Opposition increasingly motivated
Gülfem Saydan Sanver also observes that Erdogan is finding it increasingly difficult to communicate his message to the people. Sanver won the Pollie Award of the American Association of Political Consultants with her doctorate on the AKP’s electoral success. She argues Erdogan’s one-man shows within the party are now a disadvantage. “He stands there alone, at meetings and giving speeches, and he can’t get his message across,” said Sanver.

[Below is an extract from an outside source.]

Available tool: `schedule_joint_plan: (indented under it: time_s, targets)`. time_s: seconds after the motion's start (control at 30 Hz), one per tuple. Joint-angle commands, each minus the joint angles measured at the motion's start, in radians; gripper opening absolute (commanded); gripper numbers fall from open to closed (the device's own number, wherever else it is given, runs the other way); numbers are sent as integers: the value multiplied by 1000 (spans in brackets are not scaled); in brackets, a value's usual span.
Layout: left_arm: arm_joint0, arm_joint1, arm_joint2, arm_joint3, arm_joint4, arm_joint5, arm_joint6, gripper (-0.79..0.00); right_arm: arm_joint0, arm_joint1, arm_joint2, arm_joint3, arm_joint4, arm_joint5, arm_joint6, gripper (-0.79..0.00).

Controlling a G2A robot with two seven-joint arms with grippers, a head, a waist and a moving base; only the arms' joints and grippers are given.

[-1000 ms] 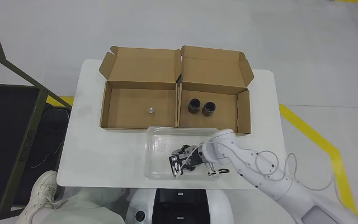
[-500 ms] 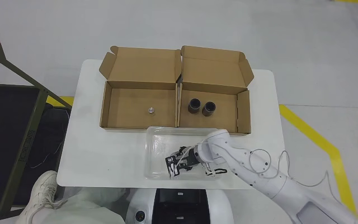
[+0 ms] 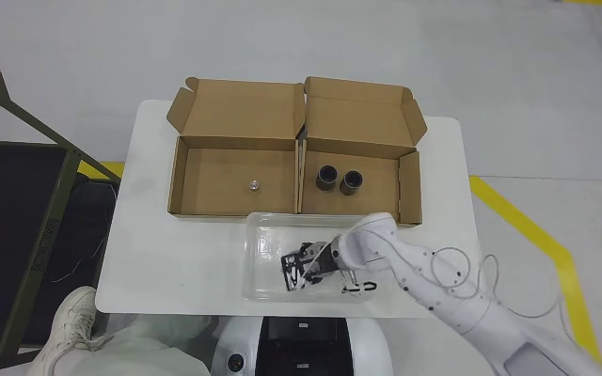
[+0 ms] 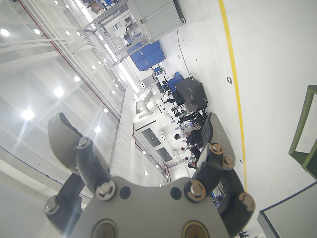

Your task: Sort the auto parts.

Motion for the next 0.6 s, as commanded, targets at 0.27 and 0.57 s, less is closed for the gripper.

The main beneficiary, Sanver says, is Muharrem Ince. The presidential candidate of the social-democrat Republican People’s Party (CHP) has recently increased his opinion poll rating to over 30 percent, and the main opposition is now even more motivated to win the election. “Erdogan is still trying to play to the fears of right-wing conservative voters,” Sanver told DW. This, she says, is why he has been talking about military operations against the Kurdish Workers’ Party (PKK) in northern Iraq in recent election speeches, in an attempt to stir up fear among the electorate. If voters are afraid, they fear a change of leader and are more likely to vote for the current president.
End of the strong presidential system?
Recent polls suggest Erdogan could still win the presidential election in the second round. The so-called “republican alliance” of the AKP and Nationalist Movement Party (MHP) could, however, forfeit its parliamentary majority to the opposition, which would mean Erdogan would no longer have a power base in parliament. The strong presidential system, which opposition politicians view as a form of dictatorship, would not materialize for him.
“If the AKP were to lose its parliamentary majority, Erdogan will face hard times ahead,” said Sanver. Following the imposition of the state of emergency, Erdogan was able to pass laws and govern by decree. Sanver’s assessment: “If the AKP no longer has a majority in parliament Erdogan will lose some of his current power, even if he’s re-elected. He won’t be an effective president, and he’ll have to recognize the authority of the parliament.”